Hanya yang menjadi kelemahan BPOM, koordinasi untuk penegakan hukum, sehingga berbagai kasus keamanan pangan masih terjadi dari tahun ke tahun. Kemudian, koordinasi terkait dengan otonomi daerah, ini juga menjadi kendala yang sulit diatasi. Karena banyak pemda setempat yang memang tidak mengalokasikan anggaran untuk keamanan pangan.
Nah itu BPOM, bagaimana dengan institusi yang lain? Yang jelas jika menyangkut pengaduan telekomunikasi ke kementrian Informasi bakal mentok dah. Yang jadi bempernya biasanya BRTI (Badan Regulator Telekmonikasi Indonesia), tetapi BRTI tidak memiliki otoritas terkait sanksi. Ini hanya lembaga pemberi rekomendasi. Makanya, walaupun kita sudah mengadakan petisi, tekanan gimanapun supaya Kemeninfo tegas terhadap provider yang nakal, tetap tidak ada tuh sanksinya.
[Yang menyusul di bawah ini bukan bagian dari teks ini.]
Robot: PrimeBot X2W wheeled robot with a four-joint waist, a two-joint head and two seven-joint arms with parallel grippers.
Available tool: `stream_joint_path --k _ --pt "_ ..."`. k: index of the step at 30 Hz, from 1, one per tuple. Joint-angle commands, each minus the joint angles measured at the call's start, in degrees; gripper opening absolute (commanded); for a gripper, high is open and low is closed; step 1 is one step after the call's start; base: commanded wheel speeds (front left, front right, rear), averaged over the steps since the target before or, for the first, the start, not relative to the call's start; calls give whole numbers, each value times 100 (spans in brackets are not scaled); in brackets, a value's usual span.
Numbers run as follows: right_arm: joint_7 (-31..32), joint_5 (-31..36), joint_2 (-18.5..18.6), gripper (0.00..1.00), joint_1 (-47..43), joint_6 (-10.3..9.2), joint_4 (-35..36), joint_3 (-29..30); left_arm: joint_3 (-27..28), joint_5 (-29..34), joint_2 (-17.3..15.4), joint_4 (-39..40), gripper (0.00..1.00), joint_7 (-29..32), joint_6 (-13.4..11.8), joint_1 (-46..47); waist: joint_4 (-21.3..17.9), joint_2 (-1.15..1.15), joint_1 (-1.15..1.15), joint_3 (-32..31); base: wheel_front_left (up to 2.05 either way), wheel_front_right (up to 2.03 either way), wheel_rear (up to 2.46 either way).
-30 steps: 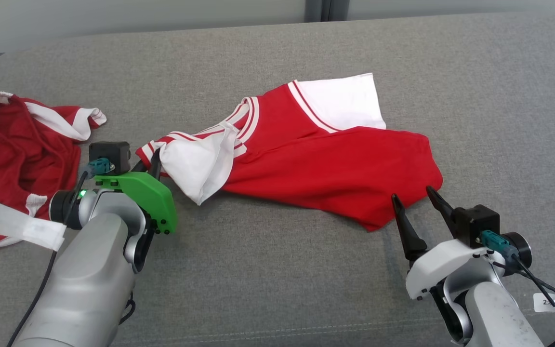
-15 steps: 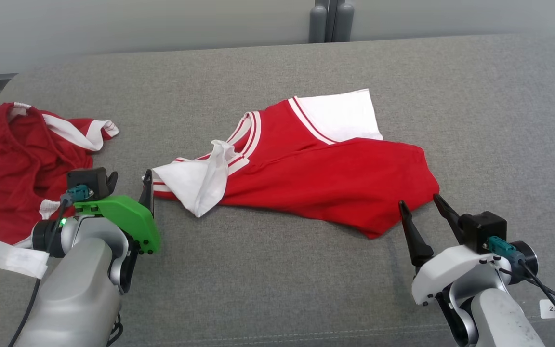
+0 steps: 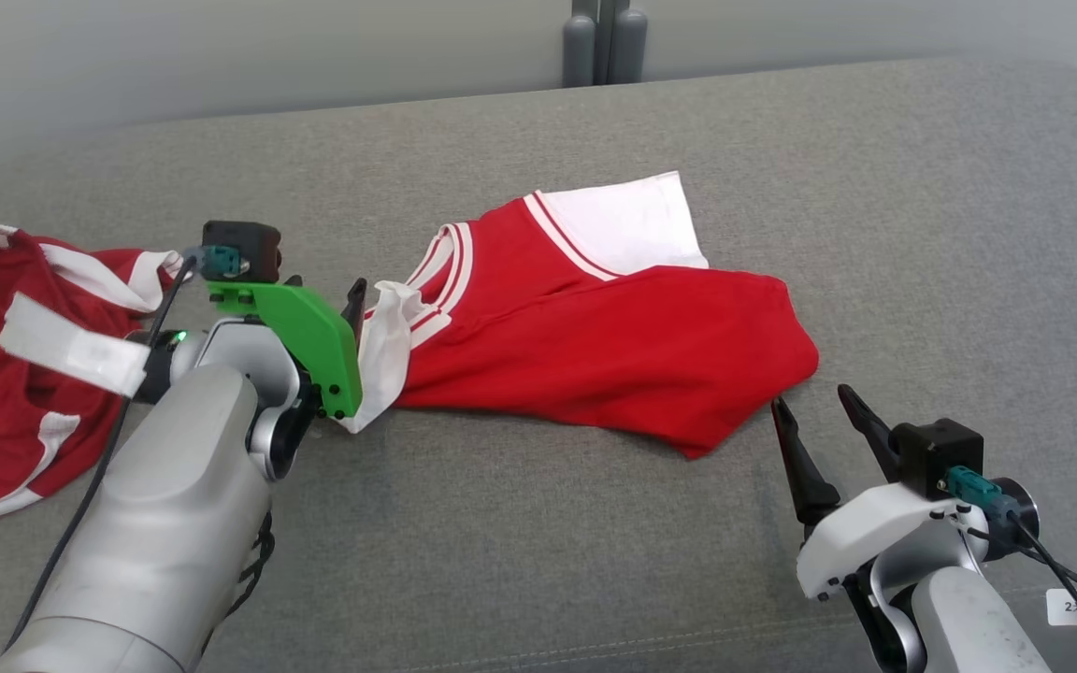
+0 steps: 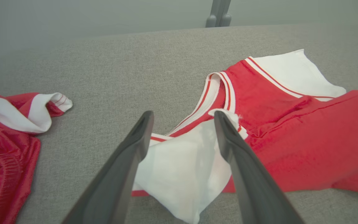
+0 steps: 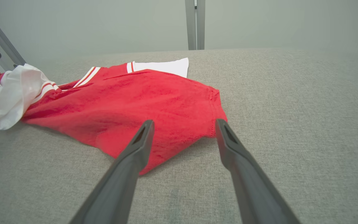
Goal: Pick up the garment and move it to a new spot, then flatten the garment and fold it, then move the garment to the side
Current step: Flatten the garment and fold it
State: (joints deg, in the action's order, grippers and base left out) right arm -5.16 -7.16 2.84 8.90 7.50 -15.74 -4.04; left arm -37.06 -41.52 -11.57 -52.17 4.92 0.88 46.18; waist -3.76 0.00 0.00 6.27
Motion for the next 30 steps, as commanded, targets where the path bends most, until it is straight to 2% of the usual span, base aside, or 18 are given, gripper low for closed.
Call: stream_joint_path --k 1,7,10,17,18,19,20,21,27,30 --pt "-51 -48 10 100 65 -2 -16 -9 -30 -41 3 -12 100 266 -48 141 -184 0 0 130 0 0 0" --pt "-146 -118 10 100 152 -2 -91 -34 -147 -60 -86 6 100 1237 -195 438 -480 0 0 315 0 0 0" --pt "-194 -122 10 100 175 -2 -132 -4 -149 -137 -111 136 100 1461 -179 403 -540 0 0 352 0 0 0" --pt "-243 -104 10 100 170 -2 -216 36 -237 -175 -214 449 100 1794 -318 167 -521 0 0 321 0 0 0" --pt "-248 -106 10 100 181 -2 -222 29 -253 -169 -223 495 63 1816 -349 130 -507 0 0 307 0 0 0" --pt "-252 -109 10 100 189 -2 -232 13 -283 -141 -241 544 37 1846 -357 104 -491 0 0 291 0 0 0" --pt "-255 -113 10 100 194 -1 -240 -1 -301 -131 -255 606 5 1843 -355 74 -475 0 0 277 0 0 0" --pt "-248 -112 10 100 199 -2 -245 -25 -317 -116 -274 683 0 1823 -334 42 -462 0 0 265 0 0 0" --pt "-246 -126 10 100 192 -2 -281 -71 -631 156 -385 1119 0 1639 -128 -109 -357 0 0 207 0 0 0" --pt "-225 -88 10 100 169 -1 -295 -62 -1057 611 -601 1384 0 1501 5 -213 -289 0 0 163 0 0 0"
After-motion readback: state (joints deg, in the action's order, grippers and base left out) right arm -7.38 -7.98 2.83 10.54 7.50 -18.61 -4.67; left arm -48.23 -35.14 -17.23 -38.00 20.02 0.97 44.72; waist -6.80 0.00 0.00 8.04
Kemudian, dikementrian pertanian juga, dimana saya salah satu otoritas kompeten untuk pangan organik. Kalau dibagian ini, kekecewaan berujung ketika gagal memberi masukan mengenai akses petani kecil untuk mendapat sertifikasi dalam bentuk PGS (Participatory Guarantee System). Kementan juga belum memiliki sistem perlindungan keamanan pangan segarnya yang terakses ke publik. Akses pengaduan pun belum ada.
Bagaimana dengan Kementrian Perdagangan dan Perindustrian (Kemenperin)? Kemendag memiliki program kampanye produk lokal, dan itu sangat baik, tetapi mereka jarang melakukan pengawasan barang beredar di pasar. Makanya jika ada produk ilegal, berbahaya ataupun palsu, sanksi hukumnya sangat lemah.
Koordinasi Kemenperin-Kemendag juga sangat lemah terkait pembinaan, pengawasan produk dari proses produksi (hulu)Â ke hilir. Kemenperin bahkan tidak memiliki akses pengaduan. Kementrian kelautan, kemen PU, kemenkeu, kemenhub, kemenag, kemensos, walaupun saya tidak 'bergaul' langsung, tetapi dari info teman-teman yang terlibat aktif, akses dan pengelolaan pengaduannya juga memang masih lemah sekali.
Banyak manajemen kementrian masih feodal, belum transparan, bahkan masih banyak yang korup. Jadi inget 'berantem' soal tanda tangan kehadiran dengan salah satu staf kementrian gara-gara saya tidak mau tanda tangan 3 hari, sementara acara hanya dibuat satu hari. Ehm, nyebelin emang, sambil miris, mentalnya masih gini. Semoga makin baik dah kedepannya!
Ya sudah gitu saja. Salam Kompasiana!